The Arab Spring was indeed a paradigm shift in the history of the Middle East and beyond, as it offered an old-new idea with a twist. “Al-Shaab Yurid” (the people want …) has been the slogan of every revolution in history, claiming to be the will of the people. Today, there is a new twist to this will – the people themselves are making the demand, not someone who speaks on behalf of them. The people did not ask for, nor did they need, a leader. These are mass movements without leadership, the kind that history has not known. The real revolution is that we now have leaderless revolutions.

Yet, this does not imply that the political class has become obsolete. On the contrary, it simply has to accept its new role, which is to respond to, and engage the demands of the citizen. It no longer speaks for the citizen, but speaks to the citizen.Only those political figures who are able to grasp this lesson will survive. Those who do not understand will not.

This dramatic change is driven by new realities. We have indeed become one global village. Our eyes and ears are attuned to wherever our fellow humans are suffering. Bashar al-Assad’s father crushed a rebellion in 1982 in a few quick months of un-witnessed slaughter. Bashar himself, while having exceeded his father’s brutality already, has been under the watchful eyes of citizens across the globe.Yet, the leaders have clearly failed to act in a decisive manner. Syria’s citizens will get their freedom and international leaders who have been in dereliction of their duty will pay a price.

These lessons are for the entire world to contemplate. It is the age of the citizen.Fictional democracy will no longer be sufficient.

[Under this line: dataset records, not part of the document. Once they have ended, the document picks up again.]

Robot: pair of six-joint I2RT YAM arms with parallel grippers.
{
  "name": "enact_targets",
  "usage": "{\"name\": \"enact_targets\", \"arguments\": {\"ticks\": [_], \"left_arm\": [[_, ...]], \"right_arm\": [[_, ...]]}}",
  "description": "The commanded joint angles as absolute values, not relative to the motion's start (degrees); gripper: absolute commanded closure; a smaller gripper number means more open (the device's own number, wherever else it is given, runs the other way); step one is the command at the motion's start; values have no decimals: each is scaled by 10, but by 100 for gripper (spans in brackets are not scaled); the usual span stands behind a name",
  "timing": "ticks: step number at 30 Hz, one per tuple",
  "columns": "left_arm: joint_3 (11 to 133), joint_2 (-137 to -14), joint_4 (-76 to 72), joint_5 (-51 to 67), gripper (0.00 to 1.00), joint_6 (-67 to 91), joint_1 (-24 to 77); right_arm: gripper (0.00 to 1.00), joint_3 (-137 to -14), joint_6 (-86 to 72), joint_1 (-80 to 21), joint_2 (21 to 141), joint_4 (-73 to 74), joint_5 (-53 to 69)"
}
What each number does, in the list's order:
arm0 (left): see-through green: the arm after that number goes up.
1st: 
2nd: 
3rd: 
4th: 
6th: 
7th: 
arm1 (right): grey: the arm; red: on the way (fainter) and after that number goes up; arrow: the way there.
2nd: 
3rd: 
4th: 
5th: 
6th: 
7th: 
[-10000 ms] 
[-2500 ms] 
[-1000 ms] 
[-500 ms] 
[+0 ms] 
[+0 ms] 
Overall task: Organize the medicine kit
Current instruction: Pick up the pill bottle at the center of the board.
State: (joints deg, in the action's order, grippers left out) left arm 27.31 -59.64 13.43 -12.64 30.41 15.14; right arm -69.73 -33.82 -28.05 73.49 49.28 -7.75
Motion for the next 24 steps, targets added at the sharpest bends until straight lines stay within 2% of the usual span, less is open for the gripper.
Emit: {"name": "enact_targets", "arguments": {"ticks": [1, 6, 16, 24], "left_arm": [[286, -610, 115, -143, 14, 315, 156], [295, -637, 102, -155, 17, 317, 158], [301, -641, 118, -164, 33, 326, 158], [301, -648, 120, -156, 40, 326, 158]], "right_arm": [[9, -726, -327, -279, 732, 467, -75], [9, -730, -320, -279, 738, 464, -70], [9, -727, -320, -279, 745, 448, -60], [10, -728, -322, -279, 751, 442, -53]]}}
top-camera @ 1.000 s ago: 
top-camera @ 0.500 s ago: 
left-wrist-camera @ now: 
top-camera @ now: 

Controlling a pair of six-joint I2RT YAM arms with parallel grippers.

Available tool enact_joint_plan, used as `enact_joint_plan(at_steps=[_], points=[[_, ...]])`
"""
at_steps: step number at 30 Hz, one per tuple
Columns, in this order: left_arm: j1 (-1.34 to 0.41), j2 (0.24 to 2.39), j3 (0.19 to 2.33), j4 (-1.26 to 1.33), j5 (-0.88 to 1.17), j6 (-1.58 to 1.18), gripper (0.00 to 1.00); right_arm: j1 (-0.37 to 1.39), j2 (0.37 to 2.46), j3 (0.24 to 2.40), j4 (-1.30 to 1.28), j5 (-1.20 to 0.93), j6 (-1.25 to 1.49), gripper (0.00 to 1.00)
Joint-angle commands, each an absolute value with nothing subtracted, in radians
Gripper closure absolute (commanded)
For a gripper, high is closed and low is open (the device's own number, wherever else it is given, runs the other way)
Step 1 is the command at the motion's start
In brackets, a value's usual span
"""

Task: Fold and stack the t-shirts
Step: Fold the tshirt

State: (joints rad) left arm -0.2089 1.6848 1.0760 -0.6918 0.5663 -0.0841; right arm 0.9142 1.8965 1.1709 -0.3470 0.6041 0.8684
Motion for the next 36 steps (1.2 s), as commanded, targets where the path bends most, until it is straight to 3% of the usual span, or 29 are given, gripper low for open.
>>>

Not in New York, not in Cairo, and certainly not in Dhaka. 

Asma Mahfouz, the young Egyptian activist whose YouTube post stunned and embarrassed her countrymen into joining her at Tahrir Square, received a European prize for human rights in 2012. This young woman stood in front of hundreds of veteran human rights activists all over the western world and, in a respectful and calm voice, told them: “You have nothing to teach us; we will chart our own way.”

Asma Mahfouz was not speaking on behalf of Egypt.Instead, she spoke on behalf of her generation and in the realisation that it is the citizen who can demand justice, and it is this same citizen who will go ahead and enforce justice.

States are not irrelevant but they can no longer be an apparatus of control, as in the past. States ought to be the citizen’s framework for protection: for the citizens, not against the citizens. With the events of the past few years, we have truly entered the 21st century. We now know that politics in this century are dramatically different from those of the last.We should also know that to move forward in this century we ought to be looking forward.Although our past defines us, we will not be hostage to it. Again, this is true in New York, true in Cairo and true in Dhaka.